The thing is, you never really know how a single terrorism incident will play out.
Pat Moscaritolo, the head of the Greater Boston Convention and Visitors Bureau last year pointed out to CBS News that it took his city’s tourism industry more than two years to recover from 9/11. Yet it took just a few weeks after last year’s Boston Marathon bombings before tourists returned in force.
Yes, the scale of the attack on the Twin Towers in New York dwarfed what took place in Boston in April 2013. Nevertheless, three people died in Boston, more than 250 were injured, and residents lived through four days of uncertainty before authorities captured the second of the Tsarnaev brothers who had set off the bombs.

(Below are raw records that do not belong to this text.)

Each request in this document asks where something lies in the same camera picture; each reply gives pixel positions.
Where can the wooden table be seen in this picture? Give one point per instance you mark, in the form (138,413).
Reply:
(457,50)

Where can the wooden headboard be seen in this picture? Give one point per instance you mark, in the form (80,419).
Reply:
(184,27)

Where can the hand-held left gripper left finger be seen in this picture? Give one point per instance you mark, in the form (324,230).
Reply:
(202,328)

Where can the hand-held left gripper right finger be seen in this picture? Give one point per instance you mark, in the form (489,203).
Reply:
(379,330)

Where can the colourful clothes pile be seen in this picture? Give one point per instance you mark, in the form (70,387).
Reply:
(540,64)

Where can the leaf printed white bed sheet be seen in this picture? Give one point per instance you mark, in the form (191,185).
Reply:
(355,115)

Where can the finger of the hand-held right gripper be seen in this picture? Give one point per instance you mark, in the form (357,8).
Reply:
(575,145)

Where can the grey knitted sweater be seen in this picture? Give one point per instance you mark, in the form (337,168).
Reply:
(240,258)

This week’s attack on Parliament Hill by a lone gunman triggered a daylong lockdown of the city’s downtown core and produced headlines around the globe. How badly will this hurt a local economy that is only now starting to recover from several years of federal government downsizing?

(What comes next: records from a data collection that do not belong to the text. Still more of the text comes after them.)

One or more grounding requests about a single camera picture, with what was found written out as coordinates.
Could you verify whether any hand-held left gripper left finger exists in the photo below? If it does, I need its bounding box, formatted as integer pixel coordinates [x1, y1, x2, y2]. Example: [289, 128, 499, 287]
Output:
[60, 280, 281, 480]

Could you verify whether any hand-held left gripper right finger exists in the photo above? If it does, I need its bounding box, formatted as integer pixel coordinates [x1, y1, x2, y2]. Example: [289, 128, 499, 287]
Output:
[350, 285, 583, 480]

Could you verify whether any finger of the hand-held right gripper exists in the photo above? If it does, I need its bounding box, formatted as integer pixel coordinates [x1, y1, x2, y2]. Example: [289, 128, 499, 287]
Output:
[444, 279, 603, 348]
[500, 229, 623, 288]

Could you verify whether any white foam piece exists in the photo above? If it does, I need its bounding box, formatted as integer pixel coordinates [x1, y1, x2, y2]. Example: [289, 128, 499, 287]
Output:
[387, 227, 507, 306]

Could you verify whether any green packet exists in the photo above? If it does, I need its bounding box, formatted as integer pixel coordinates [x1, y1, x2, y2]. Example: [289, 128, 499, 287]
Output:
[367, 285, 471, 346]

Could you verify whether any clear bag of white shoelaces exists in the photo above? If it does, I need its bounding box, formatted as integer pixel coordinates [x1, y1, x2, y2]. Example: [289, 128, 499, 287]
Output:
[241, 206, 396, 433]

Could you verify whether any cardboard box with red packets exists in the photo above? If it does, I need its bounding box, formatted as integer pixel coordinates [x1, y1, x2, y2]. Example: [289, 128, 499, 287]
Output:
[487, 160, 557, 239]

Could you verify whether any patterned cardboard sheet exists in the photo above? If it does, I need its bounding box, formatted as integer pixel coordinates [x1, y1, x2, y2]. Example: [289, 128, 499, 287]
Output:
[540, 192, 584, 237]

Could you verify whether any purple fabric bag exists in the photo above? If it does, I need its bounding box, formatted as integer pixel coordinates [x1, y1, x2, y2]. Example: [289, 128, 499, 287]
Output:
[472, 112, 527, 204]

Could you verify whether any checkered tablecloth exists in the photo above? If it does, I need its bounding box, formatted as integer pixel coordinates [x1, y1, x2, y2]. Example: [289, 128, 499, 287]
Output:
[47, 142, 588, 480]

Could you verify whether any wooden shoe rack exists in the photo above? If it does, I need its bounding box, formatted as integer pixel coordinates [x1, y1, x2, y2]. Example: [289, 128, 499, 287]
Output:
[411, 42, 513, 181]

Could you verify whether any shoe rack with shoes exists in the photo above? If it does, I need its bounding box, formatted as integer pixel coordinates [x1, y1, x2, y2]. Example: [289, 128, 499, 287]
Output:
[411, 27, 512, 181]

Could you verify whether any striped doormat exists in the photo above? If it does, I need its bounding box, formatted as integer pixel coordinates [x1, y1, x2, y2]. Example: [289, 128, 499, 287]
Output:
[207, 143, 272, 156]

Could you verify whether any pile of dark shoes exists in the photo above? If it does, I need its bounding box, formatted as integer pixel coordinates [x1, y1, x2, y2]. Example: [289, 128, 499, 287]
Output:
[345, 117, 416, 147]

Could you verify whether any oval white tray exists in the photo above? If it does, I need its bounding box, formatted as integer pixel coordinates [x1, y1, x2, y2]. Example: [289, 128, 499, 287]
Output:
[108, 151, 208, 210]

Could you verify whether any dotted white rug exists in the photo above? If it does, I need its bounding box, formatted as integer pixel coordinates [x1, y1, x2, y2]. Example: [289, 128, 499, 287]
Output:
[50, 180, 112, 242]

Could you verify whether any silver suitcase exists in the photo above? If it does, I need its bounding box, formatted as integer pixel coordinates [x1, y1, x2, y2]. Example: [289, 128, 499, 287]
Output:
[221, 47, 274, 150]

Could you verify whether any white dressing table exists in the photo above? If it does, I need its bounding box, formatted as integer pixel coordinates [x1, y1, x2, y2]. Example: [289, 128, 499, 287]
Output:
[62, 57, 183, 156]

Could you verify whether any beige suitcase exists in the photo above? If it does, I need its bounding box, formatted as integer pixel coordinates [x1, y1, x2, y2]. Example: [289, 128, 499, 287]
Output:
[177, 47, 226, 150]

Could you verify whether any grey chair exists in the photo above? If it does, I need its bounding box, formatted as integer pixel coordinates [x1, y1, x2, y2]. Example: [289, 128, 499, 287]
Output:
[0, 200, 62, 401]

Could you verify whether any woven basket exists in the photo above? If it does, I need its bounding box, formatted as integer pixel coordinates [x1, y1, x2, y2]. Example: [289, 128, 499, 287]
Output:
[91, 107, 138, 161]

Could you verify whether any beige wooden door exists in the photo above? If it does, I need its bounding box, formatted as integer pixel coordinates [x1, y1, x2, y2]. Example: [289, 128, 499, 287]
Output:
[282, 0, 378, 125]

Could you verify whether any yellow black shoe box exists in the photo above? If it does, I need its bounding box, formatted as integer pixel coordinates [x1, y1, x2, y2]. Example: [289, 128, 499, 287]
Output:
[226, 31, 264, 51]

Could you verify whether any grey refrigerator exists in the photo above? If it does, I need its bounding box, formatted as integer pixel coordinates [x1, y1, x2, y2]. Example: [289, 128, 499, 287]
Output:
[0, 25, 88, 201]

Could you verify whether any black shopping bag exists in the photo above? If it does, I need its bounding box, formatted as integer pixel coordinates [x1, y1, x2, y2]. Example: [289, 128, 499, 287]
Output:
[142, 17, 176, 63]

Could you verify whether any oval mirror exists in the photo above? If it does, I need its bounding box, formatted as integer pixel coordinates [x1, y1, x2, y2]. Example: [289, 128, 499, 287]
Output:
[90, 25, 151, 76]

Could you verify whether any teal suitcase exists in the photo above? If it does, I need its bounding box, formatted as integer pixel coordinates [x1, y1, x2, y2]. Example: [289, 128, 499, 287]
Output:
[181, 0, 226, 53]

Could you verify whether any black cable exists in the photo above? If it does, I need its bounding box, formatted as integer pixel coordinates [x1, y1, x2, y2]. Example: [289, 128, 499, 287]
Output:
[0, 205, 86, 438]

While tourism is billed as the third-most important sector in the National Capital Region, with 20,000 employees, it makes up only three per cent of the total workforce.
Between eight million and nine million people visit the capital each year, but 85 per cent are Canadians who tend not to spend heavily. Another seven per cent each arrive from the U.S. and overseas.
A question potential visitors will ask is how vulnerable they feel visiting Ottawa knowing that this week’s attack by Michael Zehaf-Bibeau took place in the heart of the tourism district. Especially now that Canada appears to have been targeted by Muslim radicals.
After the bombings at the Boston Marathon finish line on April 15, 2013, the city’s mayor — according to Moscaritolo — was delighted to receive a resolution from the heads of nearly 40 national tourism authorities. The gist: all the countries would do what they could to promote travel to Boston.
A spokesperson for Jim Watson said Thursday that Ottawa’s mayor had received nothing similar, but it’s very early to co-ordinate that kind of international effort.
The number of international visitors to Boston did slip marginally the month after the Marathon bombing, but began escalating after the July 4 weekend as it became apparent the attack was an isolated incident. By last July — the latest month for which figures are available — the number of international visitors to Boston topped 89,000 — up 20 per cent year over year. Life does go on.
The tourism rebound was helped by a global advertising campaign, paid for in part by the Commonwealth of Massachusetts, which highlighted Boston’s undeniable attractions.
For the moment, tourism authorities here are not thinking along similar lines.
“We’re not planning a specific campaign,” said Noel Buckley, the president and chief executive of the Ottawa Tourism and Convention Authority. “We believe Ottawa is one of the safest cities in the world and will continue to remain so.”
That might be so — and the longer we go without another incident that creates international headlines, the more outsiders will believe it.
In the meantime, the institutions most vulnerable to fears about a recurrence are the Shaw Centre and the Macdonald-Cartier International Airport. At any given moment, the Shaw Centre is negotiating to bring in thousands of potential delegates. News of the shooting will not have helped, particularly given the convention centre’s downtown location.
The airport is already experiencing anemic growth in passengers — it’s estimated about 4.7 million passengers will course through the airport this year, up slightly from 2013 but roughly the same as 2012, reflecting the reduced number of government employees in the region.
Furthermore, the airport had been counting on relatively strong growth in the U.S. and other international markets to help offset anemic trends domestically. Last year about 27 per cent of passengers started their flights outside Canada.
But the aftermath of the shootings in Ottawa could produce surprises. Perhaps Canadians will travel here more often in solidarity, to do their bit to show that acts of terrorism will not disrupt our way of life.